(Aim of the exercise) Would you write out the whole listing below exactly as given?

(Information provided)
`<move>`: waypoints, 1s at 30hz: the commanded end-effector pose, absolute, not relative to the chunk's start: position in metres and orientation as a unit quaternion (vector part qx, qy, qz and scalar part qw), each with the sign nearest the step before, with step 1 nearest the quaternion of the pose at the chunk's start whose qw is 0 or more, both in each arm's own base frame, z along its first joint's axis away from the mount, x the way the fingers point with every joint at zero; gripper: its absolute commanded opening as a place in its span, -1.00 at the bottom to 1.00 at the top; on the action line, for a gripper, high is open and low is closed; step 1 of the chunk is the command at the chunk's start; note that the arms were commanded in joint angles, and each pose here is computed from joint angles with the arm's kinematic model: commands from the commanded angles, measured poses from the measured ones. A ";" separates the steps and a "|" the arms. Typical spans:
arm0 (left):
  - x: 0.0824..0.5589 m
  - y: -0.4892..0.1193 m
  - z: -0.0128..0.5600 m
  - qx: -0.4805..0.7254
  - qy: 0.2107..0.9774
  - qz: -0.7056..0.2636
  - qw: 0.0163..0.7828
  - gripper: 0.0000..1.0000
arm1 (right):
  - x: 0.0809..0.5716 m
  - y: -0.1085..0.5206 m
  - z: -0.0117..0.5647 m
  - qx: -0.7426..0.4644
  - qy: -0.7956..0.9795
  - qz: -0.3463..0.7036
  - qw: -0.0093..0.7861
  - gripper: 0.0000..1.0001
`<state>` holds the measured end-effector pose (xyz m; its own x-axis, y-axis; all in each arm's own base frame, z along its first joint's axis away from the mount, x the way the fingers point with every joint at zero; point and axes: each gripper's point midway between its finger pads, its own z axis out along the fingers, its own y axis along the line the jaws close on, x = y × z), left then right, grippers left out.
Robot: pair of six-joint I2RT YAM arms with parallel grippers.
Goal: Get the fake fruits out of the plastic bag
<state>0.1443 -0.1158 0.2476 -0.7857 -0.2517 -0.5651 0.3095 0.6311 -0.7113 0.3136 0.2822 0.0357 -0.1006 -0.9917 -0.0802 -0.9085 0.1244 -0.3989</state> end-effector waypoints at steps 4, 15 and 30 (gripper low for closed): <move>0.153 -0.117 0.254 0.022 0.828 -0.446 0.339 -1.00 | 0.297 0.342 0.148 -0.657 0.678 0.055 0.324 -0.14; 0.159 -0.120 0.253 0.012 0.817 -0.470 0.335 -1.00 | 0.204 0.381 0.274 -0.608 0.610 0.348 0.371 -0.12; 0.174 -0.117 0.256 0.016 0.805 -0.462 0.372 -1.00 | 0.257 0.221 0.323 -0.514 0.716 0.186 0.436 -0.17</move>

(Answer box)
`<move>`: waypoints, 1s at 30hz: the commanded end-effector pose, absolute, not relative to the chunk's start: position in metres and orientation as a unit quaternion (vector part qx, qy, qz and scalar part qw), each with the sign nearest the step before, with step 1 nearest the quaternion of the pose at the chunk's start whose qw is 0 or more, both in each arm's own base frame, z along its first joint's axis away from the mount, x the way the fingers point with every joint at zero; gripper: its absolute commanded opening as a place in its span, -1.00 at the bottom to 1.00 at the top; on the action line, for a gripper, high is open and low is closed; step 1 of the chunk is the command at the chunk's start; note that the arms were commanded in joint angles, and each pose here is computed from joint angles with the arm's kinematic model: commands from the commanded angles, measured poses from the measured ones. A ";" separates the steps and a "|" the arms. Typical spans:
arm0 (left):
  - x: 0.0824..0.5589 m
  - y: -0.4892..0.1193 m
  - z: -0.0128..0.5600 m
  - qx: -0.4805..0.7254
  - qy: 0.2107..0.9774
  - qz: -0.7056..0.2636
  - qw: 0.0163..0.7828
  - gripper: 0.0000..1.0000
arm1 (right):
  - x: 0.0809..0.5716 m
  - y: -0.1085..0.5206 m
  - z: -0.0117..0.5647 m
  - qx: -0.7426..0.4644
  - qy: -0.7956..0.9795
  - qz: -0.3463..0.7036
  - qw: -0.0093..0.7861
  - gripper: 0.0000..1.0001
`<state>` holds the measured end-effector pose (xyz m; its own x-axis, y-axis; all in each arm's own base frame, z along its first joint's axis away from the mount, x the way the fingers point with every joint at zero; point and axes: each gripper's point midway between its finger pads, its own z axis out along the fingers, its own y axis along the line the jaws close on, x = y × z), left then right, grippers left out.
Robot: pair of six-joint I2RT YAM arms with parallel grippers.
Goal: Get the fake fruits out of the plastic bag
<state>0.1443 -0.1158 0.2476 -0.7857 -0.2517 -0.5651 0.3095 0.6311 -0.7113 0.3136 0.2822 0.0357 -0.1006 -0.9917 -0.0802 -0.9085 0.1244 -0.3989</state> end-effector waypoints at steps 4, 15 and 30 (gripper low for closed): <move>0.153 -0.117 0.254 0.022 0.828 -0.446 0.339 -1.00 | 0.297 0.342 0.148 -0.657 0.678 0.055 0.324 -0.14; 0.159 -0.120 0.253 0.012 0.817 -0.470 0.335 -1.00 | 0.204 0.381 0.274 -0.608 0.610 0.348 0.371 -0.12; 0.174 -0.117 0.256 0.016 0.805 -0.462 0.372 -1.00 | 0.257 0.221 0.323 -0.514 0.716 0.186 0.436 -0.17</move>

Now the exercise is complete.